Would you print the whole listing again, exactly?

> SUPPLIED RECORDS
···

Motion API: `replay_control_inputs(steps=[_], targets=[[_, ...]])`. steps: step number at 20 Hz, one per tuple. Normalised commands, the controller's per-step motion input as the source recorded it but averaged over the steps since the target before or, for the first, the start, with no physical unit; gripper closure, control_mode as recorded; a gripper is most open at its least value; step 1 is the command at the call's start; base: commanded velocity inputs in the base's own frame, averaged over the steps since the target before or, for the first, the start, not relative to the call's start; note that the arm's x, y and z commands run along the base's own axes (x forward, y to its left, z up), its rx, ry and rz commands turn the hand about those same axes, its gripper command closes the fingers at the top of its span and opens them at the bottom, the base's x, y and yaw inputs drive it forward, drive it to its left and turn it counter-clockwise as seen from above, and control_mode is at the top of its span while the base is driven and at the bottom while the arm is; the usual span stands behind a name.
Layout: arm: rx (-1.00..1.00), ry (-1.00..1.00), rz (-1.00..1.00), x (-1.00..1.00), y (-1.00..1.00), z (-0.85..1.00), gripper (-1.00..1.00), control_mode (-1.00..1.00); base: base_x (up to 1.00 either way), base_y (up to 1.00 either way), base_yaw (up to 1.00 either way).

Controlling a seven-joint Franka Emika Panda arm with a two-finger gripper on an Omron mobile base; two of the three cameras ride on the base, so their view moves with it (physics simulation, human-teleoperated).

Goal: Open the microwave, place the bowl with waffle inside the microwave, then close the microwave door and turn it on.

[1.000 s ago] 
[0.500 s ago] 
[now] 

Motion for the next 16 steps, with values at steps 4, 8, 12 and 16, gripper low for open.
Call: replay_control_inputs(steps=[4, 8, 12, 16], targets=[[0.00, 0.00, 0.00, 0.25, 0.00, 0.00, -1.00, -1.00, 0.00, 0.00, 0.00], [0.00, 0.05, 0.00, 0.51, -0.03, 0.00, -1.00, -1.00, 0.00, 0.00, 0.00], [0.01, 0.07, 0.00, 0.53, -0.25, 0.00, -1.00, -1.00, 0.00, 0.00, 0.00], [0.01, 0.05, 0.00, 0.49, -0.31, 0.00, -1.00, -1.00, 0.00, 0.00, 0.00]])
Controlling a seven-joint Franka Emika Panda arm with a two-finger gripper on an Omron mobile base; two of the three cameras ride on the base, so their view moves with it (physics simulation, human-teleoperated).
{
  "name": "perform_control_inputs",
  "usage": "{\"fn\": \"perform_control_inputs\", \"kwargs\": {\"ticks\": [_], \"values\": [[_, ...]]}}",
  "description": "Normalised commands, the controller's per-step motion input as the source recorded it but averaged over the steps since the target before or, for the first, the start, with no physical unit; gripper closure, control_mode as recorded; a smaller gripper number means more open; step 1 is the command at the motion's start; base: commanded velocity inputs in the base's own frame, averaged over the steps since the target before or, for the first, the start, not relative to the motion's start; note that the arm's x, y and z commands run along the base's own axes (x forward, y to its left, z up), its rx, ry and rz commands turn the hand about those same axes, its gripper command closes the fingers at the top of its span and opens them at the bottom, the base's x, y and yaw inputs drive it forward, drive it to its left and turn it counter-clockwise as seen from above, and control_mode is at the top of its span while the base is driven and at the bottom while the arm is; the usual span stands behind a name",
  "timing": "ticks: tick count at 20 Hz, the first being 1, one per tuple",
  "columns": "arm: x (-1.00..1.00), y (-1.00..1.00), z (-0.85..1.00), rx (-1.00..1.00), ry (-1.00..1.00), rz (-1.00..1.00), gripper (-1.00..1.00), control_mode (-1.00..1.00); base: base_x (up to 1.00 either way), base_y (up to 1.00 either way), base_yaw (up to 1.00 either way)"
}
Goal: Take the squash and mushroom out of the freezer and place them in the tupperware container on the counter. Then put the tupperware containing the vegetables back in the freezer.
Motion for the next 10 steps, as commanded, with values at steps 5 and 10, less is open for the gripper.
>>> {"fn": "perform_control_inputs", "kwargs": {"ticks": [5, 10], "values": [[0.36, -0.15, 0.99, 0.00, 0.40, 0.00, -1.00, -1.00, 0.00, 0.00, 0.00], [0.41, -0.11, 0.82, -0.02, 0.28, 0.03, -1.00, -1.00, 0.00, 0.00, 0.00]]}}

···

> WRITTEN REPLY
Motion API: `replay_control_inputs(steps=[_], targets=[[_, ...]])`. steps: step number at 20 Hz, one per tuple. Normalised commands, the controller's per-step motion input as the source recorded it but averaged over the steps since the target before or, for the first, the start, with no physical unit; gripper closure, control_mode as recorded; a gripper is most open at its least value; step 1 is the command at the call's start; base: commanded velocity inputs in the base's own frame, averaged over the steps since the target before or, for the first, the start, not relative to the call's start; note that the arm's x, y and z commands run along the base's own axes (x forward, y to its left, z up), its rx, ry and rz commands turn the hand about those same axes, its gripper command closes the fingers at the top of its span and opens them at the bottom, the base's x, y and yaw inputs drive it forward, drive it to its left and turn it counter-clockwise as seen from above, and control_mode is at the top of its span while the base is driven and at the bottom while the arm is; the usual span stands behind a name.
Layout: arm: rx (-1.00..1.00), ry (-1.00..1.00), rz (-1.00..1.00), x (-1.00..1.00), y (-1.00..1.00), z (-0.85..1.00), gripper (-1.00..1.00), control_mode (-1.00..1.00); base: base_x (up to 1.00 either way), base_y (up to 1.00 either way), base_yaw (up to 1.00 either way).

Controlling a seven-joint Franka Emika Panda arm with a two-finger gripper on an Omron mobile base; two of the three cameras ride on the base, so their view moves with it (physics simulation, human-teleoperated).

Goal: Open the microwave, place the bowl with waffle inside the microwave, then close the microwave door and turn it on.

[1.000 s ago] 
[0.500 s ago] 
[now] 

Motion for the next 16 steps, with values at steps 4, 8, 12 and 16, gripper low for open.
Call: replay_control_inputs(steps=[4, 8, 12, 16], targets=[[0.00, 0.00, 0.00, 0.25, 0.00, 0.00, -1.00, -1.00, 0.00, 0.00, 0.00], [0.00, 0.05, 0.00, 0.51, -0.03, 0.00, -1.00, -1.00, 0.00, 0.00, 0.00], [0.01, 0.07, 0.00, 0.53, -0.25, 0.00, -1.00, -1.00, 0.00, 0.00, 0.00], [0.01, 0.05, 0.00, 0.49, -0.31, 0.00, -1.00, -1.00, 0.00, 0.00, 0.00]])
Controlling a seven-joint Franka Emika Panda arm with a two-finger gripper on an Omron mobile base; two of the three cameras ride on the base, so their view moves with it (physics simulation, human-teleoperated).
{
  "name": "perform_control_inputs",
  "usage": "{\"fn\": \"perform_control_inputs\", \"kwargs\": {\"ticks\": [_], \"values\": [[_, ...]]}}",
  "description": "Normalised commands, the controller's per-step motion input as the source recorded it but averaged over the steps since the target before or, for the first, the start, with no physical unit; gripper closure, control_mode as recorded; a smaller gripper number means more open; step 1 is the command at the motion's start; base: commanded velocity inputs in the base's own frame, averaged over the steps since the target before or, for the first, the start, not relative to the motion's start; note that the arm's x, y and z commands run along the base's own axes (x forward, y to its left, z up), its rx, ry and rz commands turn the hand about those same axes, its gripper command closes the fingers at the top of its span and opens them at the bottom, the base's x, y and yaw inputs drive it forward, drive it to its left and turn it counter-clockwise as seen from above, and control_mode is at the top of its span while the base is driven and at the bottom while the arm is; the usual span stands behind a name",
  "timing": "ticks: tick count at 20 Hz, the first being 1, one per tuple",
  "columns": "arm: x (-1.00..1.00), y (-1.00..1.00), z (-0.85..1.00), rx (-1.00..1.00), ry (-1.00..1.00), rz (-1.00..1.00), gripper (-1.00..1.00), control_mode (-1.00..1.00); base: base_x (up to 1.00 either way), base_y (up to 1.00 either way), base_yaw (up to 1.00 either way)"
}
Goal: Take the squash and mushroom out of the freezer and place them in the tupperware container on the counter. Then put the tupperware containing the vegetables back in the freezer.
Motion for the next 10 steps, as commanded, with values at steps 5 and 10, less is open for the gripper.
>>> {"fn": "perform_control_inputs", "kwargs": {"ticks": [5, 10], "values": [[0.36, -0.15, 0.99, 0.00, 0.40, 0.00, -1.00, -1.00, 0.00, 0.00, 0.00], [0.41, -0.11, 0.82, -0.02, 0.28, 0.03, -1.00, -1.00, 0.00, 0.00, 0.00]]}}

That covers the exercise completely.